Sizde durup, bilgisayarınızın bu ciddi sorununu nasıl çözebileceğini merakla seyredersiniz. Ciddi, çünkü
kapatıp açtınız hata düzelmedi. Ya içinde birşeyler yandı yada daha da büyük.
Seyreder seyredersiniz mouse hareketlerinden bir yerlere girip çıktıktan sonra bilgisayarımı kapat
tuşuna bastığını son anda farkedersiniz. Zaten o kadar hızlı hareket ederler ki, sanki siz çırağısısınız
size hünerini göstermemek için efor sarfediyor gibi olur.
Sonra;
“tamamdır.”
der kalkmaya hazırlanır, bilgisayarınızın başından. O kadar emindir ki çalışacağından, sinir olursunuz.
Yaptığı şey sadece kapatıp açmak -ki bunu sizde yaptınız- daha bilgisayarınız açılmak için size çayır
çimen XP logosu gösteriyorken, O gitmek için sizin gözünüze bakar, hadi işim var gibisinden.
Siz eminsinizdir çalışmayacağından, bişi yapmadı bende kapatıp açtım olmadı işte, olmadı, diye içinizden
sayarsınız adama.
Sonra nihayet açılır masaüstünüz, tıklarsınız programa içinizden;
“innnnşallah açılmazda gösteririm ben ukalaya!”
diye dua edersiniz, çat diye açılır program, ayrıca bilgisayar hızlanmıştır da.

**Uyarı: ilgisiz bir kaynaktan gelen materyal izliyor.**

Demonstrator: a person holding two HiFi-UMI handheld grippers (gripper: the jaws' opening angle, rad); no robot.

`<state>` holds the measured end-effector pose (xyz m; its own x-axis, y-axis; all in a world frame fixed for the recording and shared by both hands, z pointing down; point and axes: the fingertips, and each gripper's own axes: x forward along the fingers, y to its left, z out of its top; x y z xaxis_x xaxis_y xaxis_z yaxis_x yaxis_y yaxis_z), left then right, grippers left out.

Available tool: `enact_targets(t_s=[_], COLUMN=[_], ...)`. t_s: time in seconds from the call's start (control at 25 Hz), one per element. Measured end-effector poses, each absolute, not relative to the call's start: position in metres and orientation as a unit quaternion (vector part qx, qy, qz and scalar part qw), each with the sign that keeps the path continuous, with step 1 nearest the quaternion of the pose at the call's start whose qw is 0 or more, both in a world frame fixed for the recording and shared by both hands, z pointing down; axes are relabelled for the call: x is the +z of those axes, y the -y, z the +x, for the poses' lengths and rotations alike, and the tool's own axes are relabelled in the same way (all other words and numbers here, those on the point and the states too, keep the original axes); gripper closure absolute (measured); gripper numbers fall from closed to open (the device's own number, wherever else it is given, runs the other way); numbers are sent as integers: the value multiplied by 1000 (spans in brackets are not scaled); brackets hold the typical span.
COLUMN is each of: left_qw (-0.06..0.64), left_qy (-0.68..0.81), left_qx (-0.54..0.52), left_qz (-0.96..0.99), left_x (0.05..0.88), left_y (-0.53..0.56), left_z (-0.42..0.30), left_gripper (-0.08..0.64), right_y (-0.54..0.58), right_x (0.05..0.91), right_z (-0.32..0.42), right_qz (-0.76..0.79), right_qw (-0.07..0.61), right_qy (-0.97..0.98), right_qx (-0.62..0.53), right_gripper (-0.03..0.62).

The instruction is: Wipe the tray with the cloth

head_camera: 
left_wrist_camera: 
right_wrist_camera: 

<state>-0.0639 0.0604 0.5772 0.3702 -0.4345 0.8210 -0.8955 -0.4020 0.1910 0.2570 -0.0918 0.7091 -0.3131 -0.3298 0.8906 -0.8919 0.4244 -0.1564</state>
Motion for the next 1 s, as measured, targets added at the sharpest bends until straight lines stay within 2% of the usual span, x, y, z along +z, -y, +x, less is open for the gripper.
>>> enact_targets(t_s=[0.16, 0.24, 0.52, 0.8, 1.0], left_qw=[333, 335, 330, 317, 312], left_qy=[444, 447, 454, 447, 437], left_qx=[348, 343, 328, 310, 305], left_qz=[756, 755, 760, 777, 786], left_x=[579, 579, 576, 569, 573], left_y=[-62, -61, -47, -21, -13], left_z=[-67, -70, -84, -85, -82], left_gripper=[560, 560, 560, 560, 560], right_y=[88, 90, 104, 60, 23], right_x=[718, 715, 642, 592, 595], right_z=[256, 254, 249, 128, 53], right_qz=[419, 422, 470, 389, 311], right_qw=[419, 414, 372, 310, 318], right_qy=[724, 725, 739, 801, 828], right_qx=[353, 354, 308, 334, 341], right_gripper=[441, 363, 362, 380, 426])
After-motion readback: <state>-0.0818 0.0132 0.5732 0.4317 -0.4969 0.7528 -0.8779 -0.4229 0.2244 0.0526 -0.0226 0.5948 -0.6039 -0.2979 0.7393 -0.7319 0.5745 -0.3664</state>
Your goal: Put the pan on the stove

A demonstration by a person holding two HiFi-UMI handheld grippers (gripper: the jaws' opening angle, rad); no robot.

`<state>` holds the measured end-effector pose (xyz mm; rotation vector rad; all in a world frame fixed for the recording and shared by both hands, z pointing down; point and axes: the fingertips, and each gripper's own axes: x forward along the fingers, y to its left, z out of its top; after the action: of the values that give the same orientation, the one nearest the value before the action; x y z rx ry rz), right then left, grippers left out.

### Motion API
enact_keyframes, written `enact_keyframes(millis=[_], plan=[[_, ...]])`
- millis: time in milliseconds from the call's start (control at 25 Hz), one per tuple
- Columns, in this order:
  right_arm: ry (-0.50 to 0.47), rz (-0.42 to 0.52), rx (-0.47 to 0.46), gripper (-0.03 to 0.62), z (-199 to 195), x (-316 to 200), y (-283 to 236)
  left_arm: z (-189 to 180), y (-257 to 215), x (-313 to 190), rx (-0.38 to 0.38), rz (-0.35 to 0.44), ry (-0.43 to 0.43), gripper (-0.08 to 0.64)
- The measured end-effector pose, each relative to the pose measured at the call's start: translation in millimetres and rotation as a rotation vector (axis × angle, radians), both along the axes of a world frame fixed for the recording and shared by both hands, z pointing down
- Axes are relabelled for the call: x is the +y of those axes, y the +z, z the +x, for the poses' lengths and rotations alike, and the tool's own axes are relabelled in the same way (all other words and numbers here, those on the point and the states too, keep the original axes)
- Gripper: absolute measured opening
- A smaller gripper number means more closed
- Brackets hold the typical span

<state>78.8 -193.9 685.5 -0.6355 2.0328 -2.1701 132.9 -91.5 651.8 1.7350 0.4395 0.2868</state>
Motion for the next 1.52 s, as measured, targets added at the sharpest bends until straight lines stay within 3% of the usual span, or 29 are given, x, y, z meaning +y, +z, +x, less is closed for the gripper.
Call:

Artık bu kadarıda pes dersiniz. Sinirleriniz tavan yapar;
“ne olmuş!”
diye sorarsınız bilgi işlemciye.
“hiç bişey der, ukalaca, kapatıp açtım düzeldi.”
İşte tam o an, masadaki kalem kutusunu kapıp tam kafasının ortasına yüklenmek istesiniz, boğazına
sarılıp sıkmak istersiniz ama bir gerçektir
ki bu aptal makina çalışıyordur. Diyecek bişi bulamazsınız.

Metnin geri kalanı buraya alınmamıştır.